Task description> Look through the listing below and write out exactly the lines from the line with "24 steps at" to the line with "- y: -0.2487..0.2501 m", both included, and no others.

Task material>

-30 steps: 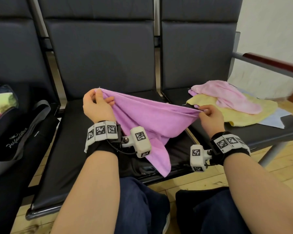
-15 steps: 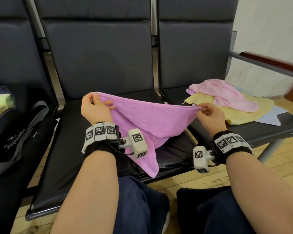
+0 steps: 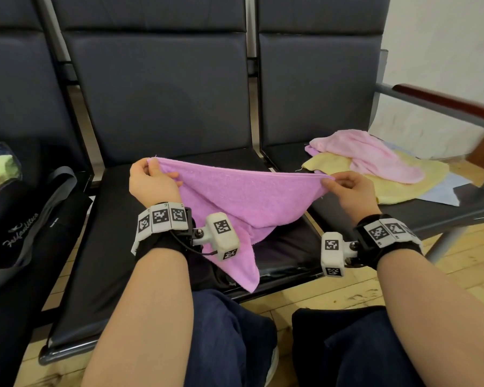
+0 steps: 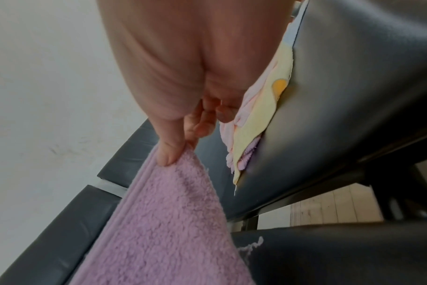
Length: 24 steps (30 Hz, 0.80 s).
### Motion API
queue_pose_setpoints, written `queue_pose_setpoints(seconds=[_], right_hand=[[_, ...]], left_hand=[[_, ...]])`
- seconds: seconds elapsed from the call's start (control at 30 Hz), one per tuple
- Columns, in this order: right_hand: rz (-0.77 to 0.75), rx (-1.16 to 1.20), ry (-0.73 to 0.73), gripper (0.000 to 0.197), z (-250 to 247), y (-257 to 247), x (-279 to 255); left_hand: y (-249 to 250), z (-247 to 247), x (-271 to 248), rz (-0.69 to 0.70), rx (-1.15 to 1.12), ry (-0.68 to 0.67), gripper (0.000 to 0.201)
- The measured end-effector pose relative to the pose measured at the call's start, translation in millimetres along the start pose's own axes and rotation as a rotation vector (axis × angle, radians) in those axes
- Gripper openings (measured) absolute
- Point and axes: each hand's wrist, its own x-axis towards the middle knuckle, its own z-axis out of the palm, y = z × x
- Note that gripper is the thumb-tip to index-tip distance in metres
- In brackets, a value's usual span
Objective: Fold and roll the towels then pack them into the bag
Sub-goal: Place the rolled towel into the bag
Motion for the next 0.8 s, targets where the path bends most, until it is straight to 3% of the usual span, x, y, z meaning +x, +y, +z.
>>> queue_pose_setpoints(seconds=[0.3, 0.43, 0.6, 0.8], right_hand=[[0.001, -0.067, 0.062, 0.019, -3.8, 0.8, 2.7], [-0.021, -0.077, 0.196, 0.014, -1.6, -14.6, 4.3], [-0.101, 0.027, 0.414, 0.020, -6.1, -66.8, 13.2], [-0.269, 0.122, 0.459, 0.011, -31.0, -168.9, 22.1]], left_hand=[[3.6, 2.7, -5.2, 0.025, 0.046, -0.025, 0.018], [15.2, 6.6, -9.3, 0.087, 0.012, -0.034, 0.009], [60.4, 16.6, -7.7, 0.177, -0.073, -0.053, 0.010], [150.5, 13.5, -0.5, 0.289, -0.290, -0.065, 0.016]])
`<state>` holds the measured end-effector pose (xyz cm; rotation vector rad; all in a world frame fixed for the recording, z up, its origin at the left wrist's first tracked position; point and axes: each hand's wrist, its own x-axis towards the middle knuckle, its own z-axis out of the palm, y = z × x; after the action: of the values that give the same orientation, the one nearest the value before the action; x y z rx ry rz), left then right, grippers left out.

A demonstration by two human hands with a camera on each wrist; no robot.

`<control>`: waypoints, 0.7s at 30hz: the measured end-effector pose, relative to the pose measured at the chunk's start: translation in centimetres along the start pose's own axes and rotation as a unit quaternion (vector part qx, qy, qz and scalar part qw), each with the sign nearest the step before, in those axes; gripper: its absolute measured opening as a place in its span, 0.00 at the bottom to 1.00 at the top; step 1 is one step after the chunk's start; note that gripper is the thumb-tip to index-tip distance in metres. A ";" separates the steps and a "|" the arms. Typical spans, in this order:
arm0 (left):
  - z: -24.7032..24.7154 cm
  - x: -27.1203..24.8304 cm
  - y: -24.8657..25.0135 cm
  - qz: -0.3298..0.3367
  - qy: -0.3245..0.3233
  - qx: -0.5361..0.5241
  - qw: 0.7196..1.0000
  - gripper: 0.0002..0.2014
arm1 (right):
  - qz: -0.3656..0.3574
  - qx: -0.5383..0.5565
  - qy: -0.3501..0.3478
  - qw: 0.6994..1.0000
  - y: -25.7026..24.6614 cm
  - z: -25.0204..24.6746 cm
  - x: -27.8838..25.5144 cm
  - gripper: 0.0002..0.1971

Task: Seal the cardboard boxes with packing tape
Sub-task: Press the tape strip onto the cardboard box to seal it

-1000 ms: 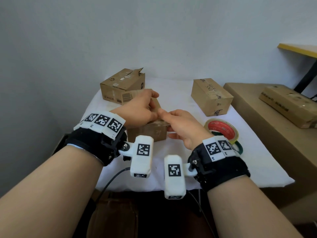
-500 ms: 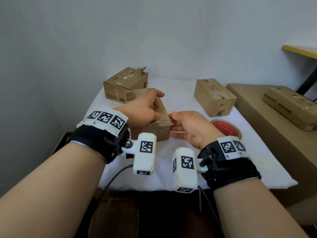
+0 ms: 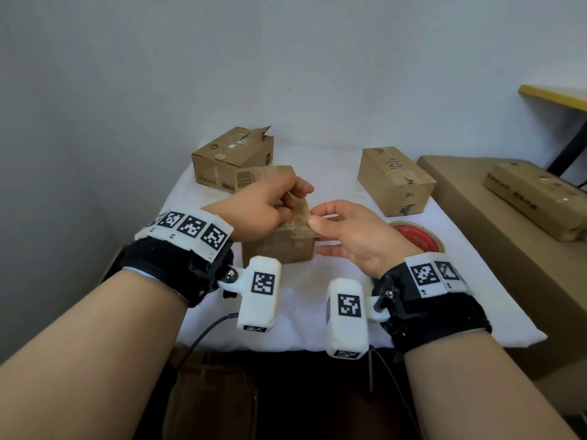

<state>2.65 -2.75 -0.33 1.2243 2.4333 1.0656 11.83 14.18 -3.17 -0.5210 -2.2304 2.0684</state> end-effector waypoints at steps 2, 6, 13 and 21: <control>-0.1 -0.5 -0.3 0.008 0.020 0.004 1.000 0.19 | -0.011 0.001 0.003 1.000 -0.2 -0.3 -0.1 0.05; 0.0 -0.7 -1.9 0.017 0.084 0.100 0.991 0.13 | -0.071 -0.020 0.050 0.996 -0.6 0.0 -0.1 0.02; 0.2 -1.2 -2.1 0.013 0.050 0.108 0.993 0.17 | -0.121 -0.096 0.050 0.987 -0.6 1.3 0.4 0.03; 0.3 -0.5 -2.1 0.009 0.081 0.019 0.996 0.11 | -0.113 -0.123 0.041 0.985 -0.5 0.9 0.4 0.04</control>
<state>1.85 -3.75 -2.06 1.2166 2.5793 1.1711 11.13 13.36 -2.85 -0.3382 -2.3838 1.6465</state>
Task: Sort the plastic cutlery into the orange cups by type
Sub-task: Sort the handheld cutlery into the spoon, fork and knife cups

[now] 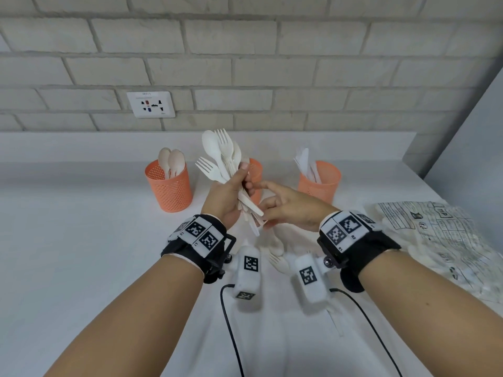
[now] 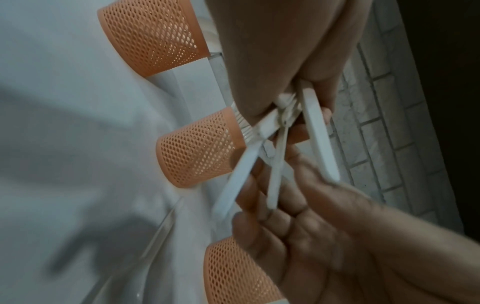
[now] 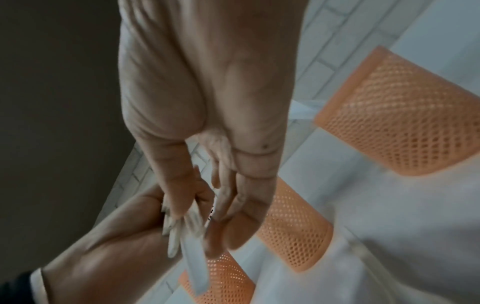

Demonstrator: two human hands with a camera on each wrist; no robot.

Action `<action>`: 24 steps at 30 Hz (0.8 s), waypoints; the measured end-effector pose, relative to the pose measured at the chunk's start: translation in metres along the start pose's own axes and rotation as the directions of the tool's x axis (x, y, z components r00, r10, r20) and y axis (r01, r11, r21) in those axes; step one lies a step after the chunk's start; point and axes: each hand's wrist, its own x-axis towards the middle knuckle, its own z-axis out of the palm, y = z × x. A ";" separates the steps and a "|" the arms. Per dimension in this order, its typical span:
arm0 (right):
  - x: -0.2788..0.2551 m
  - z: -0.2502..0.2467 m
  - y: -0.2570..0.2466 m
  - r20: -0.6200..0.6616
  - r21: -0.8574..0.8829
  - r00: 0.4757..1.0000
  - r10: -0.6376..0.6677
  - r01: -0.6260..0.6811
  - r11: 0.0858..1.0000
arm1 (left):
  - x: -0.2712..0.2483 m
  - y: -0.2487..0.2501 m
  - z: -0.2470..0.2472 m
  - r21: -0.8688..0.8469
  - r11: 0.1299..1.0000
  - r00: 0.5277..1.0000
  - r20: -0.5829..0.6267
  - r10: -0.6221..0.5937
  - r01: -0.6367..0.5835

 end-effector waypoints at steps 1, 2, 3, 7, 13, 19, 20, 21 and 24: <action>0.002 -0.001 0.003 0.003 -0.006 1.000 -0.005 0.005 1.000 | 0.000 0.000 0.000 -0.026 1.000 1.000 0.010 -0.006 0.006; 0.003 0.001 0.006 0.014 -0.026 1.000 -0.010 0.011 1.000 | -0.001 0.001 -0.001 -0.054 0.998 1.000 0.024 -0.012 0.014; 0.004 0.002 0.008 0.026 -0.039 1.000 -0.017 0.018 0.999 | -0.001 0.001 -0.001 -0.080 0.997 0.999 0.037 -0.022 0.025; -0.001 -0.001 0.014 0.078 -0.029 0.997 -0.010 0.013 0.999 | 0.001 0.006 -0.004 -0.127 0.990 0.998 0.021 -0.056 0.058; -0.012 -0.016 0.020 0.094 -0.148 0.991 0.096 -0.081 0.986 | 0.005 0.015 -0.011 -0.218 0.975 0.991 -0.121 -0.059 0.031; -0.014 -0.006 0.016 0.042 -0.145 0.994 0.097 -0.090 0.985 | 0.004 0.008 -0.002 -0.140 0.990 0.991 -0.121 -0.049 0.032; -0.015 -0.004 0.014 0.010 -0.138 0.995 0.096 -0.094 0.986 | 0.004 0.008 0.000 -0.147 0.988 0.992 -0.114 -0.051 0.034; -0.016 -0.003 0.015 -0.034 -0.172 0.994 0.102 -0.106 0.979 | 0.004 0.009 0.001 -0.158 0.987 0.991 -0.121 -0.051 0.031; -0.022 -0.015 0.020 -0.294 -0.446 0.951 0.100 -0.229 0.865 | 0.008 0.014 -0.002 -0.179 0.984 0.979 -0.201 -0.021 -0.016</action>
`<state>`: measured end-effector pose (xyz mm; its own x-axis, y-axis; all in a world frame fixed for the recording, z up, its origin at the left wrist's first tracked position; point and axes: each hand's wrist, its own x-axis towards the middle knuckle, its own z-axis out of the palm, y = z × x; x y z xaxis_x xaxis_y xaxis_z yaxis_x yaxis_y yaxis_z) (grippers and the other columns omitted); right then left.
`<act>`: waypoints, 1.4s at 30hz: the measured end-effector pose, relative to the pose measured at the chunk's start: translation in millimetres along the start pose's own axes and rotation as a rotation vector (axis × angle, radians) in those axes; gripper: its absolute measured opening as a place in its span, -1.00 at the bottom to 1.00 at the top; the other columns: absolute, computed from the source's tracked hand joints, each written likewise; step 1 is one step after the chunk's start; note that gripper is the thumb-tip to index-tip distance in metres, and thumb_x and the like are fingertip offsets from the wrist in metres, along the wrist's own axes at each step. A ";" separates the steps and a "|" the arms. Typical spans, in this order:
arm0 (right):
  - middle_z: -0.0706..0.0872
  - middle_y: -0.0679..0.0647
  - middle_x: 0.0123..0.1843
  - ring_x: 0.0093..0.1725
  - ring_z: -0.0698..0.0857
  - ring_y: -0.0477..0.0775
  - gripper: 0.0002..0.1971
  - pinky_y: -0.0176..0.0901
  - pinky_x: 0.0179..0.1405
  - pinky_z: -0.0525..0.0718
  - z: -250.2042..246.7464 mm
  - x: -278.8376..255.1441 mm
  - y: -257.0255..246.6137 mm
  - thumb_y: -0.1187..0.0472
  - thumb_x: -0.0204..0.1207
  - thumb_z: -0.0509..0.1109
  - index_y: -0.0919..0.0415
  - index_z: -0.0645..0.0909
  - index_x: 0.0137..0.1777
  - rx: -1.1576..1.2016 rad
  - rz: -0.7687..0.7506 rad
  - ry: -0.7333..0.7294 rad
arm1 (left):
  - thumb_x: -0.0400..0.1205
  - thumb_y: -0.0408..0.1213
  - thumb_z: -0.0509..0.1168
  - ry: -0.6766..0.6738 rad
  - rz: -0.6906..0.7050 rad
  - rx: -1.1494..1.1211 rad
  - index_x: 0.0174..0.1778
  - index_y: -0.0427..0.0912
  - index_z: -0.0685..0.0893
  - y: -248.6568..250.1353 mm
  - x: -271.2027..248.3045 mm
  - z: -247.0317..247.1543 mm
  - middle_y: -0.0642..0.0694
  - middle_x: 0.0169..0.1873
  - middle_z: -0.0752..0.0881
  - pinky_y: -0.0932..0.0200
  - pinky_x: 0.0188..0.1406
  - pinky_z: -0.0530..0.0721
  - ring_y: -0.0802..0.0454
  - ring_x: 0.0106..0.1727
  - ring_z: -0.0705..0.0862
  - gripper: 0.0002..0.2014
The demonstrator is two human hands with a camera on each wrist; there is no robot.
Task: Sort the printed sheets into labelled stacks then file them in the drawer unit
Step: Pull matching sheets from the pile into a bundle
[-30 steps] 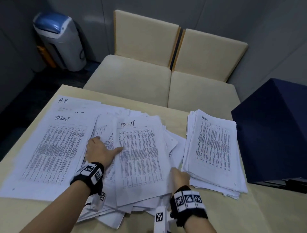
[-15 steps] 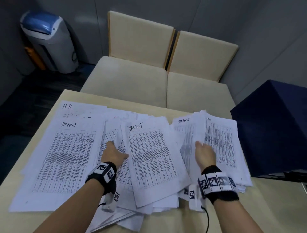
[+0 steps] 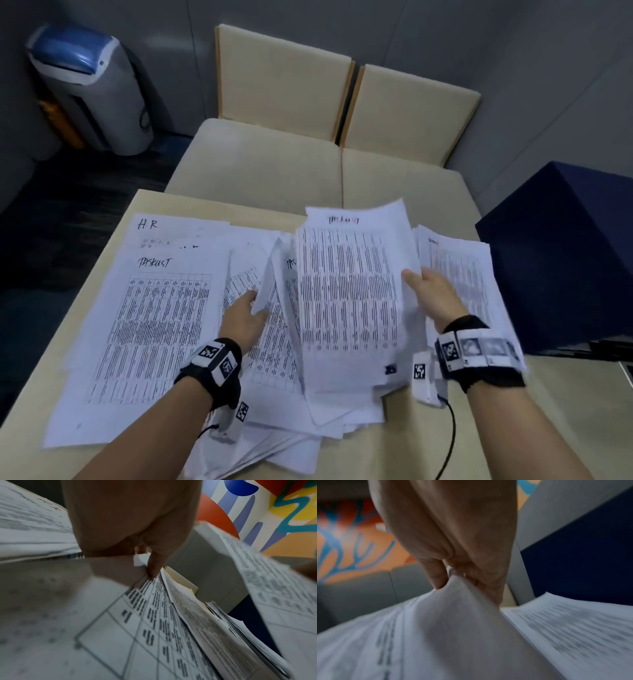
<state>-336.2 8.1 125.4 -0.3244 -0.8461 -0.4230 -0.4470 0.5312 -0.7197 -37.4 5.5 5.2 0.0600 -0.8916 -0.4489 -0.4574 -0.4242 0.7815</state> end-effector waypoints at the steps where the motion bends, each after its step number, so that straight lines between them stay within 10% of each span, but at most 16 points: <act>1: 0.53 0.09 0.49 0.56 0.49 0.24 -0.51 0.17 0.56 0.41 10.5 5.2 13.1 0.04 0.82 0.16 0.33 0.40 0.62 -0.033 0.024 -0.021 | 0.72 -0.26 0.31 -0.005 -0.015 -0.005 0.47 -0.23 0.51 -1.3 -1.1 0.0 -0.09 0.22 0.67 -0.11 0.06 0.77 -0.15 0.00 0.73 -0.61; 5: 0.48 0.15 0.64 0.56 0.52 0.24 -0.35 0.13 0.55 0.49 45.1 25.0 63.9 -0.13 0.72 0.27 0.22 0.29 0.69 -0.126 0.068 -0.083 | 0.75 -0.20 0.25 -0.025 -0.106 -0.006 0.55 -0.26 0.45 -1.1 -8.0 4.1 -0.20 0.36 0.65 -0.02 0.25 0.68 -0.20 0.22 0.70 -0.55; 9: 0.46 0.20 0.63 0.59 0.48 0.25 -0.25 0.03 0.51 0.45 56.6 32.2 93.9 -0.09 0.64 0.44 0.28 0.27 0.67 -0.195 0.158 -0.151 | 0.74 -0.27 0.30 -0.063 -0.135 -0.068 0.22 -0.24 0.54 -1.1 -11.7 13.2 0.05 -0.04 0.64 0.24 -0.16 0.68 0.13 -0.21 0.61 -0.81; 14: 0.70 0.13 0.09 0.03 0.60 0.12 -0.88 -0.14 -0.04 0.46 60.0 16.5 121.3 0.17 0.68 0.38 0.16 0.52 0.09 -0.399 0.087 -0.034 | 0.74 -0.27 0.27 0.092 -0.159 -0.158 0.22 -0.20 0.61 -5.5 -11.5 28.4 -0.19 -0.13 0.71 -0.06 -0.15 0.74 -0.10 -0.25 0.65 -0.83; 19: 0.71 0.05 -0.26 -0.22 0.67 0.07 -0.71 -0.18 -0.17 0.56 77.3 0.3 139.5 0.15 0.74 0.33 0.18 0.59 -0.24 -0.183 0.136 -0.268 | 0.61 0.13 0.39 0.034 -0.170 -0.240 -0.02 -0.17 0.64 -2.8 -14.8 29.9 -0.07 -0.30 0.64 -0.05 -0.29 0.71 -0.01 -0.36 0.60 -0.62; 24: 0.70 0.17 0.29 0.34 0.64 0.23 -0.43 0.03 0.39 0.52 72.2 10.9 117.0 -0.26 0.73 0.14 0.21 0.64 0.36 -0.119 0.155 -0.010 | 0.59 -0.32 0.48 -0.114 -0.089 -0.125 0.45 -0.21 0.50 17.6 -24.4 41.3 -0.11 0.04 0.68 -0.07 0.04 0.80 -0.08 -0.02 0.74 -0.48; 28: 0.64 0.51 0.39 0.37 0.65 0.46 -0.01 0.28 0.48 0.55 70.2 18.6 119.1 -0.48 0.49 0.28 0.52 0.52 0.45 0.147 0.269 0.045 | 0.55 -0.36 0.50 -0.214 -0.076 -0.245 0.49 -0.20 0.41 19.9 -34.2 36.6 -0.07 0.12 0.65 0.00 0.13 0.72 -0.02 0.06 0.70 -0.39; 32: 0.59 0.16 0.49 0.47 0.56 0.23 -0.27 0.20 0.59 0.45 74.7 11.7 119.1 -0.16 0.46 0.59 0.27 0.52 0.49 0.363 0.286 -0.135 | 0.45 -0.24 0.62 -0.224 -0.058 -0.150 0.63 -0.14 0.26 17.2 -36.6 26.5 -0.04 0.39 0.55 0.01 0.30 0.53 -0.05 0.30 0.58 -0.11; 36: 0.75 0.11 0.34 0.27 0.71 0.16 -0.41 0.18 0.49 0.56 84.5 12.6 116.6 0.15 0.41 0.66 0.21 0.57 0.42 0.451 0.223 -0.201 | 0.55 -0.29 0.52 -0.074 0.007 0.064 0.59 -0.16 0.30 12.4 -37.9 36.9 -0.19 0.34 0.62 -0.01 0.06 0.81 -0.05 0.00 0.73 -0.27; 42: 0.86 0.20 0.19 0.21 0.81 0.28 -0.60 0.30 0.37 0.68 77.2 17.4 105.9 0.26 0.56 0.55 0.33 0.67 0.38 0.483 0.221 -0.213 | 0.57 -0.25 0.50 -0.154 0.108 -0.290 0.61 -0.06 0.37 5.9 -41.6 9.8 0.01 0.30 0.62 -0.04 0.17 0.73 0.02 0.04 0.69 -0.30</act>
<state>-324.8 46.3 -0.7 -0.1692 -0.7343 -0.6574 0.0599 0.6581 -0.7505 -51.3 41.6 24.3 -0.1199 -0.9087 -0.3998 -0.1816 -0.3759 0.9087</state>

Output of the task>
Action `<action>`: 24 steps at 30 Hz (0.8 s), waypoints; the measured end-effector pose, relative to the pose measured at the chunk's start: translation in metres along the start pose's own axes and rotation as the directions of the tool's x axis (x, y, z components r00, r10, r20) and y axis (r01, r11, r21) in those axes; step one lies a step after the chunk's start; point and axes: each hand's wrist, its own x-axis towards the middle knuckle, its own z-axis out of the palm, y = z × x. A ";" separates the steps and a "|" the arms. Per dimension in this order, its typical span:
arm0 (right):
  - x: -0.2788..0.2551 m
  - z: -0.2502..0.2467 m
  - y: -0.2570..0.2466 m
  - r20: -0.6200..0.6616
  - r21: -0.8574..0.8829
  - r00: 0.4757..1.0000
  - r10: -0.6376..0.6677
  - r01: -0.6260..0.6811
  - r11: 0.0858..1.0000
arm1 (left):
  - x: -0.2712..0.2483 m
  - y: -0.2487..0.2501 m

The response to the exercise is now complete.